Behçet syndrome is a rare, chronic inflammatory vascular disease primarily affecting the mouth, eyes, and skin. Early diagnosis is key to preventing serious complications.

What is Behçet Syndrome?

Behçet syndrome (also known as Behçet disease) is a rare, systemic form of vasculitis – an inflammation of blood vessels that can affect virtually any organ system in the body. The condition follows a chronic course with flare-ups and periods of remission. It was first described in 1937 by Turkish dermatologist Hulusi Behçet. The disease is most prevalent along the ancient Silk Road, particularly in Turkey, the Middle East, and East Asia.

Causes and Risk Factors

The exact cause of Behçet syndrome remains incompletely understood. A combination of genetic, immunological, and environmental factors is thought to contribute:

  • Genetic predisposition: A strong association with the HLA-B51 gene has been established, particularly in populations along the Silk Road.
  • Immune dysregulation: Overactivation of both the innate and adaptive immune systems plays a central role in driving inflammation.
  • Infectious triggers: Certain bacteria (e.g., Streptococcus sanguinis) and viruses are discussed as possible environmental triggers.
  • Age and sex: The disease most commonly manifests between the ages of 20 and 40; men tend to have a more severe course than women.

Symptoms

Behçet syndrome is characterized by a wide range of symptoms affecting multiple areas of the body:

Classic Cardinal Symptoms

  • Recurrent oral ulcers: Painful, recurring aphthous sores in the mouth (present in over 95 % of cases).
  • Genital ulcers: Painful sores in the genital area, which often leave scars.
  • Ocular involvement (uveitis): Eye inflammation that can lead to blindness if left untreated.
  • Skin lesions: Including erythema nodosum (painful red nodules), pseudofolliculitis, and acneiform lesions.

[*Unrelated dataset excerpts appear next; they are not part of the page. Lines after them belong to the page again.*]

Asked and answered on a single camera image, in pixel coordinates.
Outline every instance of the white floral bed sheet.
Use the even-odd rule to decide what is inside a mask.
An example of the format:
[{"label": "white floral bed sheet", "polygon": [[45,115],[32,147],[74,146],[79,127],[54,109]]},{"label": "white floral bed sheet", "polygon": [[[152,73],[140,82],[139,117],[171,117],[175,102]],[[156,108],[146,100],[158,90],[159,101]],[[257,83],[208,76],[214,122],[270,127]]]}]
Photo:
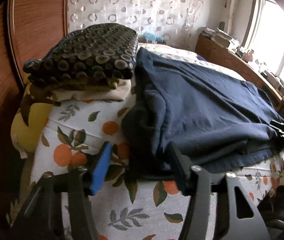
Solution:
[{"label": "white floral bed sheet", "polygon": [[[166,58],[200,64],[243,80],[230,69],[198,60],[194,52],[157,44],[139,46]],[[121,132],[121,121],[134,106],[135,98],[133,79],[131,94],[122,102],[70,100],[53,107],[35,152],[30,181],[37,182],[46,171],[62,174],[85,164],[88,160],[83,153],[96,154],[103,142],[109,141],[113,144],[113,156],[106,181],[97,195],[90,197],[100,239],[178,239],[189,197],[183,196],[173,181],[136,180],[128,171],[130,146]],[[284,150],[234,172],[258,205],[284,183],[283,169]],[[72,239],[67,194],[62,197],[62,213],[66,238]]]}]

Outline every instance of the wooden headboard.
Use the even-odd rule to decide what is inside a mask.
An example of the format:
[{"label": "wooden headboard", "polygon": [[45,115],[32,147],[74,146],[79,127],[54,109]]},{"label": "wooden headboard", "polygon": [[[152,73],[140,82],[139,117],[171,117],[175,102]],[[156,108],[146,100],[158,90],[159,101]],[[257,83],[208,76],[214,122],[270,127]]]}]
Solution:
[{"label": "wooden headboard", "polygon": [[18,196],[23,160],[10,128],[23,94],[23,63],[42,58],[67,32],[67,0],[6,0],[0,5],[0,217]]}]

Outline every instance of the white curtain with circle pattern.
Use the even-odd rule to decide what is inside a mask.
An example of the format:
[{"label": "white curtain with circle pattern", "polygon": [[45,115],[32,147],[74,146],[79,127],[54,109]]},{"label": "white curtain with circle pattern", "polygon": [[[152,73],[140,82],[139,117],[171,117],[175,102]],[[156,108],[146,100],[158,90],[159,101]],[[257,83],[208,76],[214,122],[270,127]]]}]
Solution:
[{"label": "white curtain with circle pattern", "polygon": [[203,0],[68,0],[68,31],[114,22],[140,36],[150,32],[167,45],[193,49],[193,25],[202,7]]}]

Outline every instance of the blue gripper pad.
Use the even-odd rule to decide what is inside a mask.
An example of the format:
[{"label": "blue gripper pad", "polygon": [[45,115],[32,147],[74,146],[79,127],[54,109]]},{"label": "blue gripper pad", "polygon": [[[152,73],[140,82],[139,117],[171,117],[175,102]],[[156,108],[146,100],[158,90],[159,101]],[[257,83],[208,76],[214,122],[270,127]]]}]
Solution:
[{"label": "blue gripper pad", "polygon": [[90,187],[92,196],[94,196],[102,188],[103,181],[106,177],[112,155],[111,143],[105,142],[98,155],[100,155],[98,163],[92,172],[92,184]]}]

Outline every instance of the beige folded blanket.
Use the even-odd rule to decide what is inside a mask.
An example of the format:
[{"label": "beige folded blanket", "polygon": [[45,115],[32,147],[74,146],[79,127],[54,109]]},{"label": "beige folded blanket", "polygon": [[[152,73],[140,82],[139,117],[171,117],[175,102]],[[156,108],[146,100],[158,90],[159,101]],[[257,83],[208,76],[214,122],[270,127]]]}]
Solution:
[{"label": "beige folded blanket", "polygon": [[124,100],[130,94],[131,81],[127,79],[119,80],[116,89],[101,90],[98,86],[88,86],[84,91],[71,91],[65,89],[52,90],[52,98],[56,102],[68,100],[74,98],[78,101],[84,100],[99,100],[99,99],[111,99],[111,100]]}]

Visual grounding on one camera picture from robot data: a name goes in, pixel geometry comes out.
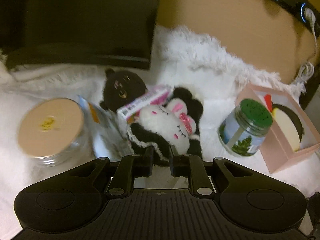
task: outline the cardboard surface
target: cardboard surface
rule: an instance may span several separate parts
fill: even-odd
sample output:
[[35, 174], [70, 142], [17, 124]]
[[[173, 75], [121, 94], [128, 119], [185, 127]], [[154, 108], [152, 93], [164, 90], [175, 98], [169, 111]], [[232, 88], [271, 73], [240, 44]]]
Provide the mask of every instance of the cardboard surface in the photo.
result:
[[[320, 9], [320, 0], [310, 1]], [[229, 53], [279, 72], [285, 83], [314, 49], [312, 34], [271, 0], [160, 0], [157, 23], [215, 36]]]

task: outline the bunny ear
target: bunny ear
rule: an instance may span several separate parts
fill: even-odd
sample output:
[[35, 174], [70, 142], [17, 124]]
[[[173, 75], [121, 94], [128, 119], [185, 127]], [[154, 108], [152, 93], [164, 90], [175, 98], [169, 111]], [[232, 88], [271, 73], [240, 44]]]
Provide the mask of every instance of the bunny ear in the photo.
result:
[[192, 133], [194, 134], [197, 130], [197, 125], [196, 125], [196, 122], [195, 120], [192, 119], [191, 116], [188, 116], [189, 117], [189, 123], [191, 125], [191, 128], [192, 128]]
[[166, 109], [173, 112], [176, 116], [179, 116], [181, 113], [185, 113], [185, 114], [188, 113], [187, 106], [186, 106], [185, 102], [183, 102], [179, 98], [172, 99], [168, 103]]

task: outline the black plush toy
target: black plush toy
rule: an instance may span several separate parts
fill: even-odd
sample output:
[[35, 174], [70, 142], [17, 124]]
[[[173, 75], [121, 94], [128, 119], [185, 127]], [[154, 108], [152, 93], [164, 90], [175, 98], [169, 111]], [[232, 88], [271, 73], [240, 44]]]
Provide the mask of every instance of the black plush toy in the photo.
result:
[[189, 90], [175, 88], [166, 107], [149, 105], [141, 109], [138, 121], [128, 128], [132, 149], [144, 154], [146, 147], [153, 146], [158, 153], [154, 162], [163, 166], [168, 165], [169, 145], [174, 145], [179, 155], [202, 158], [198, 128], [202, 113], [202, 104]]
[[106, 70], [107, 81], [100, 106], [116, 112], [136, 98], [146, 93], [147, 87], [142, 79], [130, 71]]

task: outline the embroidered eyes
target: embroidered eyes
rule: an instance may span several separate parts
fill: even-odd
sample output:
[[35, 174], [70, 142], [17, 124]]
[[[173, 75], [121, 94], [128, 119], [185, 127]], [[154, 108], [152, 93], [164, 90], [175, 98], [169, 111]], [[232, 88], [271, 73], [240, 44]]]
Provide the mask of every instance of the embroidered eyes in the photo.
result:
[[163, 112], [163, 113], [166, 113], [167, 115], [169, 115], [170, 113], [164, 111], [161, 107], [159, 107], [159, 109]]
[[180, 127], [180, 125], [178, 125], [177, 127], [178, 127], [179, 132], [181, 133], [181, 135], [185, 138], [185, 137], [186, 137], [186, 135], [181, 131], [181, 127]]

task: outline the jar lid
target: jar lid
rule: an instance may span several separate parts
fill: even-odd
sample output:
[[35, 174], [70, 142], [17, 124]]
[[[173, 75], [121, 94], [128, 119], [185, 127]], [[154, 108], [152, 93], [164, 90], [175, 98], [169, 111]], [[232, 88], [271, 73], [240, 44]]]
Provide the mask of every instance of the jar lid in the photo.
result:
[[240, 102], [241, 112], [250, 121], [250, 123], [260, 128], [269, 128], [273, 119], [270, 112], [259, 102], [246, 98]]
[[71, 99], [45, 101], [29, 111], [21, 122], [18, 143], [33, 158], [56, 155], [80, 134], [84, 114]]

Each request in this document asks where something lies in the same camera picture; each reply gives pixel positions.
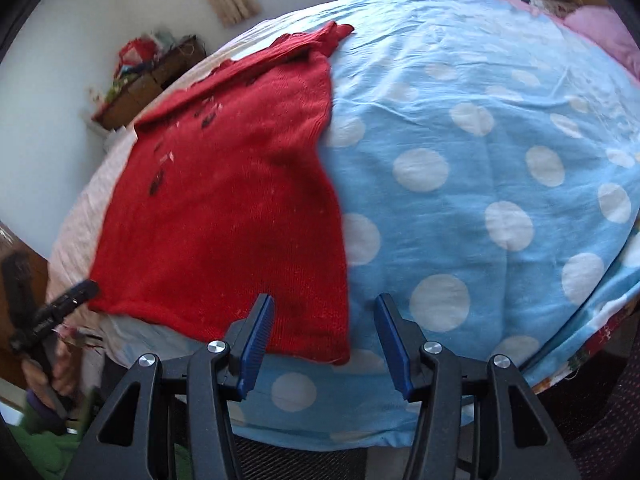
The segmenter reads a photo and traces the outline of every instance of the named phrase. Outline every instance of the pink pillow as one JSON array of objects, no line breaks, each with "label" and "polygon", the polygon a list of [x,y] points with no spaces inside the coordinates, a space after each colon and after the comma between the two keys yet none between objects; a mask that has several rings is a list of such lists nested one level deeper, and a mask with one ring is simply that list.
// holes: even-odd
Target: pink pillow
[{"label": "pink pillow", "polygon": [[640,48],[613,9],[580,7],[564,19],[564,24],[599,45],[636,78],[640,78]]}]

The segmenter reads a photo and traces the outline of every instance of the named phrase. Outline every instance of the wooden door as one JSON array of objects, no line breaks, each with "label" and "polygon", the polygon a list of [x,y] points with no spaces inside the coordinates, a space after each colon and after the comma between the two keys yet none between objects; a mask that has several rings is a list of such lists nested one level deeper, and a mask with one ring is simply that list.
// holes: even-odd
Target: wooden door
[{"label": "wooden door", "polygon": [[[44,304],[47,290],[47,261],[17,238],[0,222],[0,260],[13,251],[25,251],[29,255],[33,280],[31,288],[37,304]],[[8,305],[4,295],[4,285],[0,279],[0,378],[24,388],[26,386],[20,363],[9,350],[9,337],[14,327],[9,321]]]}]

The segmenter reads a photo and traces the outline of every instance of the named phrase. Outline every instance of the blue polka dot blanket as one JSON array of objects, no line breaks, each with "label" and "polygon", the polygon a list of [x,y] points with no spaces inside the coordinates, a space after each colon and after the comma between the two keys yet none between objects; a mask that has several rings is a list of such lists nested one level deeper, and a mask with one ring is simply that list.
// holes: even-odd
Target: blue polka dot blanket
[{"label": "blue polka dot blanket", "polygon": [[[318,146],[343,214],[351,360],[269,355],[230,413],[277,446],[409,446],[419,406],[394,390],[374,299],[391,293],[458,355],[507,354],[530,384],[566,367],[639,290],[640,89],[600,47],[503,0],[341,0],[223,52],[328,20],[355,27],[330,59]],[[124,365],[200,345],[125,317],[101,326]]]}]

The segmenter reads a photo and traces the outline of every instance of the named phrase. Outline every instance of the person's hand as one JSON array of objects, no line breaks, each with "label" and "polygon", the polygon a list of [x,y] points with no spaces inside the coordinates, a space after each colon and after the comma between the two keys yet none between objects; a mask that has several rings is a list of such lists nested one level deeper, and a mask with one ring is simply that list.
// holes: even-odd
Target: person's hand
[{"label": "person's hand", "polygon": [[76,391],[80,381],[81,364],[82,349],[58,341],[51,386],[63,397],[69,397]]},{"label": "person's hand", "polygon": [[[53,381],[51,387],[62,396],[71,396],[80,380],[82,349],[70,346],[62,341],[56,345],[56,364],[53,367]],[[48,408],[55,410],[53,401],[49,398],[49,380],[40,367],[30,360],[22,361],[22,372],[27,386]]]}]

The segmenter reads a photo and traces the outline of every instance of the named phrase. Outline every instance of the dark stain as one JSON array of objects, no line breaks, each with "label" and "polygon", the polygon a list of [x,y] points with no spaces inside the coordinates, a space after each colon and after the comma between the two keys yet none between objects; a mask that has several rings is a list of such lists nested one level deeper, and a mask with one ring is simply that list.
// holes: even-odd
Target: dark stain
[{"label": "dark stain", "polygon": [[203,120],[202,120],[202,128],[206,128],[207,126],[209,126],[211,124],[211,121],[213,119],[216,118],[216,113],[212,112],[210,113],[208,116],[206,116]]},{"label": "dark stain", "polygon": [[151,182],[151,186],[149,186],[149,196],[153,196],[158,192],[158,188],[162,184],[162,180],[164,179],[164,170],[160,169],[153,181]]}]

Additional Possible Symptoms

  • Joint inflammation (arthritis)
  • Vascular involvement (thrombosis, aneurysms)
  • Neurological symptoms (Neuro-Behçet): headaches, cognitive disturbances, meningitis
  • Gastrointestinal symptoms (intestinal Behçet syndrome)

Diagnosis

There is no specific laboratory test for Behçet syndrome. Diagnosis is made clinically based on the International Classification Criteria of the International Study Group (ISG, 1990):

  • Recurrent oral ulcers (at least 3 times within 12 months)
  • Plus at least 2 of the following: genital ulcers, eye lesions, skin changes, or a positive pathergy test

The pathergy test is a skin prick test in which an exaggerated skin reaction to a needle puncture is considered positive. Imaging (MRI, CT) and laboratory tests help exclude other conditions and assess organ involvement.

Treatment

There is currently no curative treatment for Behçet syndrome. The goal of therapy is to control inflammatory flares and prevent organ damage:

Pharmacological Treatment

  • Corticosteroids: Used for rapid anti-inflammatory effect during acute flares.
  • Colchicine: Particularly effective for skin manifestations and arthritis.
  • Immunosuppressants: Azathioprine, methotrexate, or ciclosporin A for severe disease.
  • Biologics: TNF-alpha inhibitors such as infliximab or adalimumab for refractory cases; interferon-alfa for ocular involvement.
  • Apremilast: A newer agent approved for the treatment of oral ulcers in Behçet syndrome.

Supportive Measures

  • Regular ophthalmological monitoring to protect vision
  • Physiotherapy for joint involvement
  • Psychosocial support for those managing a chronic condition

Prognosis

The prognosis of Behçet syndrome is variable and depends greatly on which organs are affected. The greatest risks are associated with ocular, vascular, and neurological involvement. With early and consistent treatment, many patients can achieve a good quality of life. Disease activity may decrease over time in some individuals.

References

  1. Yazici H, Seyahi E, Hatemi G, Yazici Y. Behçet syndrome: a contemporary view. Nature Reviews Rheumatology, 2018; 14(2): 107–119. DOI: 10.1038/nrrheum.2017.208
  2. International Study Group for Behçet's Disease. Criteria for diagnosis of Behçet's disease. Lancet, 1990; 335(8697): 1078–1080.
  3. Kalra S, Silman A, Akman-Demir G, et al. Diagnosis and management of Neuro-Behçet's disease: international consensus recommendations. Journal of Neurology, 2014; 261(9): 1662–1676.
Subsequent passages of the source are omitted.